New research showing the suicide toll exceeded the road toll in 28 electorates across the country is crucial in urging our country’s leaders to commit to a national suicide prevention program. But in many areas of Australia, the suicide risk cannot be dealt with in isolation from a complex web of persistent disadvantage, according to Jesuit Social Services.
“Disadvantage and social exclusion are key drivers of poor mental health and any response to addressing this, and the country’s suicide rate, must recognise the complex web of issues facing vulnerable people,” says Jesuit Social Services CEO Julie Edwards.

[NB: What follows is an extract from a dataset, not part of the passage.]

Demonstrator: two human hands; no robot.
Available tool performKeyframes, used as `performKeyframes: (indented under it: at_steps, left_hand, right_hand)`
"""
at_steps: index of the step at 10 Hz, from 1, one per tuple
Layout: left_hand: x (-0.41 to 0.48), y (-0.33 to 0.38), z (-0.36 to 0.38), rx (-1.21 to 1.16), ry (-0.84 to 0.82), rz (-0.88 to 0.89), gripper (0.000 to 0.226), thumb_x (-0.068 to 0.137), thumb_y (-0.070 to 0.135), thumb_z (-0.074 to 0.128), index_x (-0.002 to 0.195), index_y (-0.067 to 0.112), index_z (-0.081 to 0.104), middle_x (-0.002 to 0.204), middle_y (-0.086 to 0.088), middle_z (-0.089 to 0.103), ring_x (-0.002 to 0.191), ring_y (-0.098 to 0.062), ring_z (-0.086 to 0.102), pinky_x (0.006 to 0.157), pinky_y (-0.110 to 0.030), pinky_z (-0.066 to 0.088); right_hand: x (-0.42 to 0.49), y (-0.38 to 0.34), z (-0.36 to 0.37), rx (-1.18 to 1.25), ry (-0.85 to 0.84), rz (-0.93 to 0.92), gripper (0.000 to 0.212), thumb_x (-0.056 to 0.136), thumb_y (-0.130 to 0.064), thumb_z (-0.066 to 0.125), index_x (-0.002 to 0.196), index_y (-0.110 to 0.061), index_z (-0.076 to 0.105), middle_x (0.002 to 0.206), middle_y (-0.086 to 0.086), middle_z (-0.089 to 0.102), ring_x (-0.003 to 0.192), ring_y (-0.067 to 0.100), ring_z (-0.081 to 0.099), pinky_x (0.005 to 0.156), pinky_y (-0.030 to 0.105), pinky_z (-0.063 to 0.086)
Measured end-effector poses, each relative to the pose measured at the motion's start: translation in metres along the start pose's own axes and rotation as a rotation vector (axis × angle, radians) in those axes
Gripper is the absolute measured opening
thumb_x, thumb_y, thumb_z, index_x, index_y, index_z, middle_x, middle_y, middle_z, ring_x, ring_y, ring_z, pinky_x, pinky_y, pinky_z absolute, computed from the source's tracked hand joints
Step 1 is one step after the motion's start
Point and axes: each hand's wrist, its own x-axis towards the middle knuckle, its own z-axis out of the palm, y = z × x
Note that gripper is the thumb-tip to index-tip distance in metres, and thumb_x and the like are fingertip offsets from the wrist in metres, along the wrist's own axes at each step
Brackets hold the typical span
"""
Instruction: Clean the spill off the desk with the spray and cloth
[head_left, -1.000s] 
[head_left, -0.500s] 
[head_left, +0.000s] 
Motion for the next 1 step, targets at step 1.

“Postvention – providing support to those left behind after the suicide of a loved one – must also play a crucial role in any effective suicide response as we know that those bereaved by a suicide are more likely to take their own lives.”
The research, led by ConNetica and the Brain and Mind Centre University of Sydney, found that of 28 audited electorates the Victorian electorate of Gippsland experienced 80 suicides (ranked ‘severe’) between 2009 and 2012.
The electorate of Gippsland is home to Morwell, which was named as one of the six most disadvantaged postcodes in Victoria in last year’s report Dropping off the Edge 2015, commissioned by Jesuit Social Services and Catholic Social Services Australia.
“Dropping off the Edge 2015 highlighted how a small number of communities are burdened with disproportionately high levels of unemployment, criminal convictions, disability, low education, child maltreatment, family violence and psychiatric admissions,” says Ms Edwards.
“In areas like this, it is not possible to address mental health and effectively reduce the suicide toll without addressing the broader context of entrenched disadvantage that has a significant bearing on poor mental health for many people. Ultimately we must build stronger communities that will support their members to flourish.”
Dropping off the Edge 2015 called on all levels of government to urgently respond with a new approach that is targeted to the most disadvantaged locations, tailored to the unique context of each location and employs a long-term horizon.
“We know that there is no ‘quick fix’ to improve outcomes for many people in these communities and that investments must be sustained over successive governments, and indeed decades. The Action Agenda proposed this week is a positive start, which we welcome, but we urge Government to commit to improving wide-reaching outcomes that will ultimately allow us to see the reduction in suicide rates we all hope for.”